When you reach the line that contains "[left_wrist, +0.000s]", begin copying exactly, and continue through the last line of the data; no pictures belong in the copy.

---------------

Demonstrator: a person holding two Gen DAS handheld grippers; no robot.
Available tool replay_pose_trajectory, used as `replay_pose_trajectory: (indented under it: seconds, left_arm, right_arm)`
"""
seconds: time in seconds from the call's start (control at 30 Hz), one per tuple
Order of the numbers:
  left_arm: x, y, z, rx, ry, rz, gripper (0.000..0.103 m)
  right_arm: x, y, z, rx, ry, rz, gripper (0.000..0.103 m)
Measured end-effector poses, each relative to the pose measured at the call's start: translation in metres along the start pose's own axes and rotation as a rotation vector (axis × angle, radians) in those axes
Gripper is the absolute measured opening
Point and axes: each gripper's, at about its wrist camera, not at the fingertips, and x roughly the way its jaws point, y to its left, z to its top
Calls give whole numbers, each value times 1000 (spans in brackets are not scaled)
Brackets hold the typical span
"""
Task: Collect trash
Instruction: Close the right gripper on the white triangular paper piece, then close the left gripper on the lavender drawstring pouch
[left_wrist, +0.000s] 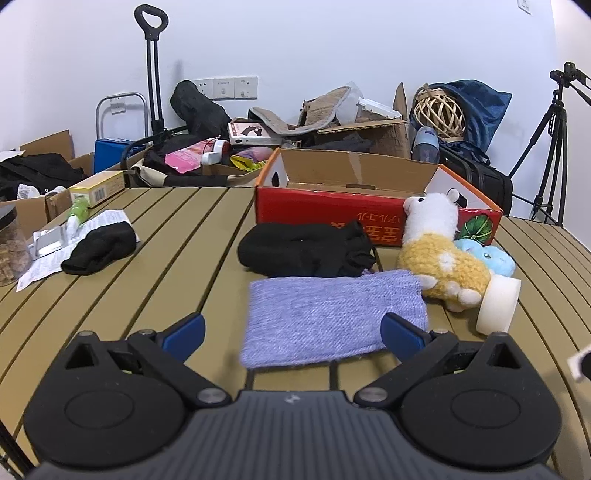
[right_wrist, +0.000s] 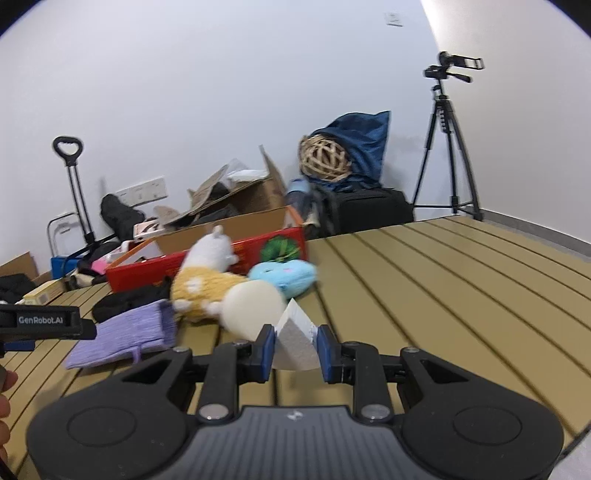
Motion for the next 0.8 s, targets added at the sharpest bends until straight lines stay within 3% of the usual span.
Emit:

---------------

• **Solution below**
[left_wrist, +0.000s] 
[right_wrist, +0.000s] 
Motion for the next 0.8 s, targets added at the sharpest bends until straight lines stay within 3% of the usual span.
Emit:

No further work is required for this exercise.